- REQUIRED WORK
Write out exactly the lines of the entries below from the one holding "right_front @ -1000" to the one holding "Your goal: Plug", inclusive, and leave out all other lines.

- MATERIAL SHOWN
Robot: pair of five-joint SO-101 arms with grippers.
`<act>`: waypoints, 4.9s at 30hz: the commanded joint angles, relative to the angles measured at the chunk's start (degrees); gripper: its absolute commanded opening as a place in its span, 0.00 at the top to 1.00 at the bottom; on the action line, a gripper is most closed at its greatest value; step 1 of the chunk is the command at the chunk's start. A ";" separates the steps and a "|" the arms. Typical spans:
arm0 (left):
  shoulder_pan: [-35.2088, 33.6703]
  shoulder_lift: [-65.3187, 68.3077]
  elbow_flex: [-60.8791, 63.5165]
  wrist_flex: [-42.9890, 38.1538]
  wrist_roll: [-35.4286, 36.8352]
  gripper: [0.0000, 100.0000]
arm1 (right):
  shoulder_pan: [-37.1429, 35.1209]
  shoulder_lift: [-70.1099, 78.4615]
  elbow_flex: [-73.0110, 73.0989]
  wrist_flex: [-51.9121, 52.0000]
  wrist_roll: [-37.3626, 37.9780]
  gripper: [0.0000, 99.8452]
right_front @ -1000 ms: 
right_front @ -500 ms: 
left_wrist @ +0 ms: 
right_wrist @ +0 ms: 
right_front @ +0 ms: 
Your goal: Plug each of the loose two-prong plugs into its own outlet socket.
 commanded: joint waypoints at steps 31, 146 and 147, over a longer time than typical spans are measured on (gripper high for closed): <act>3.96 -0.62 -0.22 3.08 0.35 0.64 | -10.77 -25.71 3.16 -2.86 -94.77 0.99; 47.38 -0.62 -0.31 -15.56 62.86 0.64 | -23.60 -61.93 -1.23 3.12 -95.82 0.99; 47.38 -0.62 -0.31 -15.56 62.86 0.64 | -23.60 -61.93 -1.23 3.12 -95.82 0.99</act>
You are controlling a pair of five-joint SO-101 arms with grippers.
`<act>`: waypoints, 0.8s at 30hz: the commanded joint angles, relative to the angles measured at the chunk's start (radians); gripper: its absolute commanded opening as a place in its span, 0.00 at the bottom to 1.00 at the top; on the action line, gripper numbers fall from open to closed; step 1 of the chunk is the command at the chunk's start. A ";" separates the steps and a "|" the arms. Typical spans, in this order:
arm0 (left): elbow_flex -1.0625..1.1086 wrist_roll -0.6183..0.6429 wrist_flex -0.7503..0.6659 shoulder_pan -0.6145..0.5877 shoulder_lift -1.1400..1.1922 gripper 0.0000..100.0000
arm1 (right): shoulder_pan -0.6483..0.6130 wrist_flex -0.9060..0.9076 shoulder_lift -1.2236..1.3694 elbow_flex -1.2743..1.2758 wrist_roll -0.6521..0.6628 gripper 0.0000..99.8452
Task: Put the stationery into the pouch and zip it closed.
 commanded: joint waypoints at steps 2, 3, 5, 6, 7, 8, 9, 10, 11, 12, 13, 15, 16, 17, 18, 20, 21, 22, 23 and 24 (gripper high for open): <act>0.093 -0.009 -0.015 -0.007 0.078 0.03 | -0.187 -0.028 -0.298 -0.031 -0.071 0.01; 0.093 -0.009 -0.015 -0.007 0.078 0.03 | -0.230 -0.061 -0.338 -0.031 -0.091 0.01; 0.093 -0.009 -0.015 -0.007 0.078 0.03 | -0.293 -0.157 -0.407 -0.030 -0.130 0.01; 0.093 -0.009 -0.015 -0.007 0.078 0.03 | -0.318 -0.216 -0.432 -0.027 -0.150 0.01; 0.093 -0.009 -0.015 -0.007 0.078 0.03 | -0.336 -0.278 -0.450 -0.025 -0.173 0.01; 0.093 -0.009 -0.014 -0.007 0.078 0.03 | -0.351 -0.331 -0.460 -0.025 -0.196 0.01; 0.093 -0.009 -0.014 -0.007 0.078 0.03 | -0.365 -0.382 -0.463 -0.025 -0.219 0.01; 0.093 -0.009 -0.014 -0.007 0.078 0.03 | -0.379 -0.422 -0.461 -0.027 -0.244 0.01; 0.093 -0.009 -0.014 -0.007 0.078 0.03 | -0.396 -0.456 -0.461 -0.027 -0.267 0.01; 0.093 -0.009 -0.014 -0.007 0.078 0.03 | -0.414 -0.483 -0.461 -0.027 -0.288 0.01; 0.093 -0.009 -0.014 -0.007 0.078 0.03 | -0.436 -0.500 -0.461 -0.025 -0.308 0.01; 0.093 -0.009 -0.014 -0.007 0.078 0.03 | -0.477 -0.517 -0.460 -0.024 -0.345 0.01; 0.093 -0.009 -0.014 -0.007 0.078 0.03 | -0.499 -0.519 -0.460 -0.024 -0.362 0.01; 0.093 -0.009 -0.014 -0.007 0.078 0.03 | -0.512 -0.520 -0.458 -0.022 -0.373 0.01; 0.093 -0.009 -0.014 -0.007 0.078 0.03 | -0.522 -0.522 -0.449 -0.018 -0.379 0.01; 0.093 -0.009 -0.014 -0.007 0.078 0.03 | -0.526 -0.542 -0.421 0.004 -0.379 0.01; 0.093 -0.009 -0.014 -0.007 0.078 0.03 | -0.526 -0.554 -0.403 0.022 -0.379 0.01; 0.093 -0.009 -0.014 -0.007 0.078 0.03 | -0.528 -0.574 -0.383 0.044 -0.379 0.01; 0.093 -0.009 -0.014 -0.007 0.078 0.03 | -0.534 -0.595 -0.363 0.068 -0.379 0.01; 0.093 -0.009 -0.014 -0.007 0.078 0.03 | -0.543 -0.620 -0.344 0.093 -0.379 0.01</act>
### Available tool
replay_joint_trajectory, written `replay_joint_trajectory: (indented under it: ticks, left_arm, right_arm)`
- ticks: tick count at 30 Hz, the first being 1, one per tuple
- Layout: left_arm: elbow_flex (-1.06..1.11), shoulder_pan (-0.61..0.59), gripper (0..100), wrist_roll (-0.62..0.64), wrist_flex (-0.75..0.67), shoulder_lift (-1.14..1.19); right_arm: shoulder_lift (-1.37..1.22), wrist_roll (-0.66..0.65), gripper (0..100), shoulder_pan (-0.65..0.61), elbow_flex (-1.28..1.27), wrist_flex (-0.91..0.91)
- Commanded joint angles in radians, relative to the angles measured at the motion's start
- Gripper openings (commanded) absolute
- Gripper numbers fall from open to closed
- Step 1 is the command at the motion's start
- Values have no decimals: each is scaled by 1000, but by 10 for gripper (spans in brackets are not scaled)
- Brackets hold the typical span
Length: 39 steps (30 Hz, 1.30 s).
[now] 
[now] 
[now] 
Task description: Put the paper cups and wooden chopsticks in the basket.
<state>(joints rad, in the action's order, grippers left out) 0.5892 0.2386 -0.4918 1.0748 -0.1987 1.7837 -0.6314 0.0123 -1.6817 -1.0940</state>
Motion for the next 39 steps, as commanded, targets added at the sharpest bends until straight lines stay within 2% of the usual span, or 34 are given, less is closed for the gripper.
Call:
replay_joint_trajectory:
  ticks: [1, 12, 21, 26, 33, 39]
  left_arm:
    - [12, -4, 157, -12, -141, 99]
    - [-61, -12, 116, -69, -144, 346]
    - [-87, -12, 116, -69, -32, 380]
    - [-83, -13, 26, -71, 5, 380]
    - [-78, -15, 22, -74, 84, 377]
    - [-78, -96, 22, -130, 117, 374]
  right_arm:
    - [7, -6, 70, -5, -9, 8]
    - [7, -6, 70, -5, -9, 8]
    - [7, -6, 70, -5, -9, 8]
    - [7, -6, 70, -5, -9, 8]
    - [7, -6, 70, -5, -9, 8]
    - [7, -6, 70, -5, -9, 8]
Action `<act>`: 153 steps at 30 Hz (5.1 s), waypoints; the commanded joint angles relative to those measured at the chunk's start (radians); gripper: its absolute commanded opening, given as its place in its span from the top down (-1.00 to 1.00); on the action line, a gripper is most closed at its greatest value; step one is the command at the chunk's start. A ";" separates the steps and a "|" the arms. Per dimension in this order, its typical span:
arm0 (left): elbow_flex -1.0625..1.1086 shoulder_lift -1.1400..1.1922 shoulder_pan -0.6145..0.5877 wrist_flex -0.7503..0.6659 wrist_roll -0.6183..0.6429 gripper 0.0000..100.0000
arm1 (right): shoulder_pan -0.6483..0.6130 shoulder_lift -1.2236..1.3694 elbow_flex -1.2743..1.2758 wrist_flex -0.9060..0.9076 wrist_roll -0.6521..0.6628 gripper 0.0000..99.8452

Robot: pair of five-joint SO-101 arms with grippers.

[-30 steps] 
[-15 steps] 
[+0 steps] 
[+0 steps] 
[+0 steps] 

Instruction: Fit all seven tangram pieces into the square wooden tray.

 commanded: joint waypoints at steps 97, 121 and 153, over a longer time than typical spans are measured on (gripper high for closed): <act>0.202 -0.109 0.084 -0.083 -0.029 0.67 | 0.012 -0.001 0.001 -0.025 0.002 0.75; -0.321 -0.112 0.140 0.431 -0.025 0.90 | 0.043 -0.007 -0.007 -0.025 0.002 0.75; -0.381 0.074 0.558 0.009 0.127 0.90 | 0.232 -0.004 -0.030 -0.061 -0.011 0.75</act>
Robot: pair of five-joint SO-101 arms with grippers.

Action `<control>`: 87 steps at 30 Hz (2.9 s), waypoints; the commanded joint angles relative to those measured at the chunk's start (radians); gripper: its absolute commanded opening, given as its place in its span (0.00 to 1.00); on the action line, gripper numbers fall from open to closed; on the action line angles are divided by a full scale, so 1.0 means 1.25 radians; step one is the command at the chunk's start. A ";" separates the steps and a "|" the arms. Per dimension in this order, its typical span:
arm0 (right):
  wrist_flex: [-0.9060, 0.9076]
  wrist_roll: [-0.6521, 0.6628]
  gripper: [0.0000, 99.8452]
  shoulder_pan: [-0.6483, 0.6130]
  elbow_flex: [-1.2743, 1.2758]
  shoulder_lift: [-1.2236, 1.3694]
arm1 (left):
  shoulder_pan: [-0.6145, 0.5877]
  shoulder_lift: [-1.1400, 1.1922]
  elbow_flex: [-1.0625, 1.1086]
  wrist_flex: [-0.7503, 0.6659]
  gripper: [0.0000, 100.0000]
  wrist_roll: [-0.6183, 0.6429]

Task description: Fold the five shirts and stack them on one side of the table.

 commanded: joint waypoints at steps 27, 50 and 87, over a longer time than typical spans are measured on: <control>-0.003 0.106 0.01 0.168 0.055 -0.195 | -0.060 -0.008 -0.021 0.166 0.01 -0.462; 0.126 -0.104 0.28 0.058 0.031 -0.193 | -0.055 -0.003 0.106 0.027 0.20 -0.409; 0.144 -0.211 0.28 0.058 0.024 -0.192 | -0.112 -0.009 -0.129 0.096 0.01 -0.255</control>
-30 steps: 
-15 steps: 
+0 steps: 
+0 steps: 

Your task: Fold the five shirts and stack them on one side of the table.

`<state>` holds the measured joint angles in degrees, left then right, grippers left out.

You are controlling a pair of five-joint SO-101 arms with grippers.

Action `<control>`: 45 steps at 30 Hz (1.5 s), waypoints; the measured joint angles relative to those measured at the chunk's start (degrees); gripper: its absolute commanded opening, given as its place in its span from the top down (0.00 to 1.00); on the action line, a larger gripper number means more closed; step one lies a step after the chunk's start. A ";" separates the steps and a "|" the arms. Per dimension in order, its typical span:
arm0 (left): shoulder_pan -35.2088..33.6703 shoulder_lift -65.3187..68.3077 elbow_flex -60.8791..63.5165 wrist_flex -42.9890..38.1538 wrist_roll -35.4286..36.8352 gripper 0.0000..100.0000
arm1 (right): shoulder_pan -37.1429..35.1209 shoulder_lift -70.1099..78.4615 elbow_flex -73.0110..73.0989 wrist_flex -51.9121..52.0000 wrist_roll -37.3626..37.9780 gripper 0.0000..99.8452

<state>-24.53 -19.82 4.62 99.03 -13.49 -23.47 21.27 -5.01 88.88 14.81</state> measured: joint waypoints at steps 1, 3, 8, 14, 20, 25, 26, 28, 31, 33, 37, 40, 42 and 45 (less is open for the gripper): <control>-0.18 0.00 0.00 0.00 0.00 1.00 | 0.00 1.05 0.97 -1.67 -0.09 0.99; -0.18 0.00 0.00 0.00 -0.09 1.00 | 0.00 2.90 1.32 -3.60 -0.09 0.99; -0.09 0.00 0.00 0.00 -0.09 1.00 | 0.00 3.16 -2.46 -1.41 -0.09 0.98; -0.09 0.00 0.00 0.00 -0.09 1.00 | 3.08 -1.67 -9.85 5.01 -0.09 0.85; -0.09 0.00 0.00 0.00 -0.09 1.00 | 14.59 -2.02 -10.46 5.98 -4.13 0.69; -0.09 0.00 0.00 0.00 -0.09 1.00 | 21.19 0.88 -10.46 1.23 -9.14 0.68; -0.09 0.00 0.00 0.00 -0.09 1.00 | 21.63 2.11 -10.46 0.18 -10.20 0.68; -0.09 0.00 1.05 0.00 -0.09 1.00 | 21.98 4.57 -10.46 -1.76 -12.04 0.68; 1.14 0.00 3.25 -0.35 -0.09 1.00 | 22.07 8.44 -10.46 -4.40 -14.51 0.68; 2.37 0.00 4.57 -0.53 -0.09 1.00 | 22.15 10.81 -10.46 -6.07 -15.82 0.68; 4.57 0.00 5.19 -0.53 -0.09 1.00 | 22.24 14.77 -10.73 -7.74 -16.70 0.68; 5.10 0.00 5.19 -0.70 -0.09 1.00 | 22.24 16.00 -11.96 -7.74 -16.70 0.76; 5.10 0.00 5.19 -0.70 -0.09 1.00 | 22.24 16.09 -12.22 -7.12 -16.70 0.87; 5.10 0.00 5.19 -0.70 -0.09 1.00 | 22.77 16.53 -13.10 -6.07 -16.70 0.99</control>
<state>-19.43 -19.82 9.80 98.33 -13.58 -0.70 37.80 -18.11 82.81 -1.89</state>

- SOLVED PROBLEM
right_front @ -1000 ms: 
right_front @ -500 ms: 
left_wrist @ +0 ms: 
right_wrist @ +0 ms: 
right_front @ +0 ms: 
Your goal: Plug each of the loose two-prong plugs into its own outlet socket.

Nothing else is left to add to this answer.